The Commerce Department reported on Friday that the trade gap narrowed 21 per cent to $US38.5 billion ($37.64 billion), its lowest level since January 2010, from a revised $US48.6 billion in November.
The $US10 billion plunge - the biggest month-on-month decline in nearly four years - was largely due to a drop in oil imports, helped by falling oil prices.
Imports fell 2.7 per cent to $US224.9 billion. Petroleum imports plunged 13.0 per cent to $US22.1 billion.
In December, exports rose 2.1 per cent to $US186.4 billion, boosted by a 9.5 per cent jump in industrial goods exports.
US oil exports contributed significantly to the rise in exports, surging 8.7 per cent from November as the country gears up domestic oil production.
The US is forecast to overtake Saudi Arabia as the world’s largest oil supplier by 2020.
‘‘Imports ex-petroleum are still up 2.4 per cent year-over-year, suggesting a big part of the weakness in imports is due to the substitution of domestic petroleum production for foreign oil production,’’ said Mei Li of FTN Financial.
The December trade gap reading snapped three months of widening deficits and came in well below the average analyst estimate of $US45.4 billion.

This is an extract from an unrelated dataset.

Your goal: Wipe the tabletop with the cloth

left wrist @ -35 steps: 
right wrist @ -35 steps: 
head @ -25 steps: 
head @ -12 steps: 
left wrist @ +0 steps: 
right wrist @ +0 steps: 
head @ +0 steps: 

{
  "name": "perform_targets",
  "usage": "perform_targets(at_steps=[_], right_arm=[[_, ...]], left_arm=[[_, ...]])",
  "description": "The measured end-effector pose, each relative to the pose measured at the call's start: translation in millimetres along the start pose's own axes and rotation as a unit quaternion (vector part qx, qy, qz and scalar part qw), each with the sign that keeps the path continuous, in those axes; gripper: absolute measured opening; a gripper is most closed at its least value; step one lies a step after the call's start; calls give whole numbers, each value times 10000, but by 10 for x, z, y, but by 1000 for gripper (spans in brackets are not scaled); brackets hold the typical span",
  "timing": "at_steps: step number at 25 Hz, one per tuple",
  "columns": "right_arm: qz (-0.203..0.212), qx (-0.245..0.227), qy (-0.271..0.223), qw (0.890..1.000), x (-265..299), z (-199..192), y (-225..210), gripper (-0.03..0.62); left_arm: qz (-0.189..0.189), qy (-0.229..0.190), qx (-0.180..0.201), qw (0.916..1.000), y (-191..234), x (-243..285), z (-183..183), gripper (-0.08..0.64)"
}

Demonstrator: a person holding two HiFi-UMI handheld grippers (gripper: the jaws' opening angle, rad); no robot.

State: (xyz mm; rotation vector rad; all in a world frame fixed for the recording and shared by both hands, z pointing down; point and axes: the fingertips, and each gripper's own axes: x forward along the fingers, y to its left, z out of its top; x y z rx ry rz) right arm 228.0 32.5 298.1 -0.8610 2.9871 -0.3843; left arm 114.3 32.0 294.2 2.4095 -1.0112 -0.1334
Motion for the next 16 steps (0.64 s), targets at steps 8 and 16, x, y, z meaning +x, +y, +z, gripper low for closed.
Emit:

The closely watched trade gap with China, the country’s second-largest trade partner, shrank 15.5 per cent in December to $US24.4 billion as imports of Chinese goods fell.
But for all of 2012 the China trade gap topped $US300 billion for the first time, soaring to a record $US315.1 billion.
The US trade deficit also narrowed significantly with the European Union in December, falling 28.4 per cent to $8.7 billion.
For the full year, the US trade deficit fell 3.5 per cent to $US540.4 billion, with exports up 4.4 per cent and imports rising 2.7 per cent.